Shares of Hubspot have gained 43.9% in the past year against the industry 's decline of 0.9%. Its impressive price performance can be attributed to its laudable earnings surprise history. The company surpassed earnings estimates in the trailing four quarters, recording average beat of 90.1%. The company has a long-term expected EPS growth rate of 50%.

Revenues of $131.8 million surged 34.9% (35% on a constant currency basis) year over year in third-quarter 2018. The figure surpassed the Zacks Consensus Estimate of $127 million as well as the guided range of $125.6-$126.6 million.

Year-over-year growth in revenues can primarily be attributed to expanding customer base, which increased 40% to 52,505, and lower attrition rate in the reported quarter. Moreover, higher Subscription and Professional services revenues positively impacted the third-quarter's revenues.

Encouraging Outlook

HubSpot forecasts revenues in the range of $136.5-$137.5 million for fourth-quarter 2018. The Zacks Consensus Estimate is pegged at around $137.6 million.

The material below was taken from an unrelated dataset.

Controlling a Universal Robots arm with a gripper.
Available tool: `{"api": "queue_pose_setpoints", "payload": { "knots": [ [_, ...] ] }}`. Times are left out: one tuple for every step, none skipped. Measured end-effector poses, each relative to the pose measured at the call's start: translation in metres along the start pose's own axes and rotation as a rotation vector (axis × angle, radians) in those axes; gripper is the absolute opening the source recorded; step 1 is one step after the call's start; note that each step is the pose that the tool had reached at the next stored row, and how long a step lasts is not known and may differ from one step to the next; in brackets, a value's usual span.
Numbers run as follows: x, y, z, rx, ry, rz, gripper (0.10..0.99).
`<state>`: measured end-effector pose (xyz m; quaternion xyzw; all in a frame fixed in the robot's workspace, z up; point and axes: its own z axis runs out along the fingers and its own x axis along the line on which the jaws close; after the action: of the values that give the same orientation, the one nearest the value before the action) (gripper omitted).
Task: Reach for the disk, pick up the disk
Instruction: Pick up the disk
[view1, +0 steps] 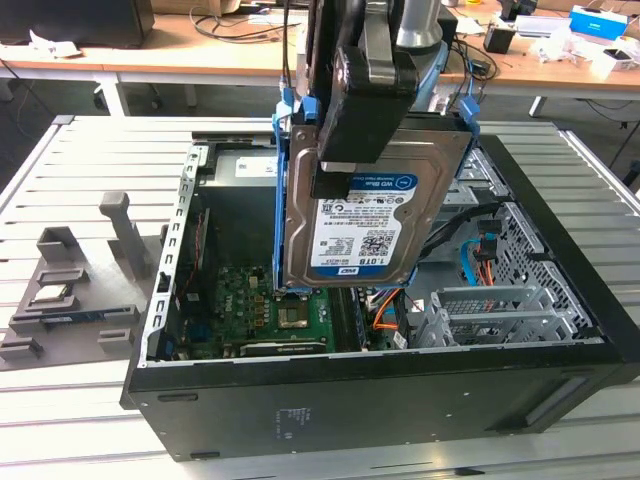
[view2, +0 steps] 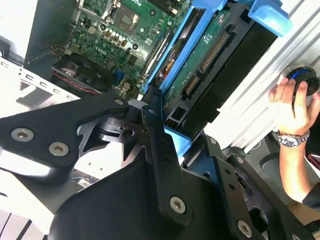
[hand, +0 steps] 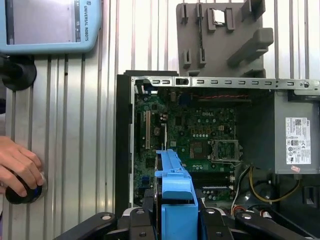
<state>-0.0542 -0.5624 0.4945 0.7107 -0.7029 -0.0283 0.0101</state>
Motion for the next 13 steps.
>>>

Moreover, the company anticipates non-GAAP net income per share to be in the range of 29-31 cents. The Zacks Consensus Estimate is pegged at 30 cents per share.

For full-year 2018, HubSpot updated guidance. The company now anticipates revenues in the range of $505.5-$506.5 million (previous guidance $496.8 million to $498.8 million). The Zacks Consensus Estimate is pegged at $505.8 million.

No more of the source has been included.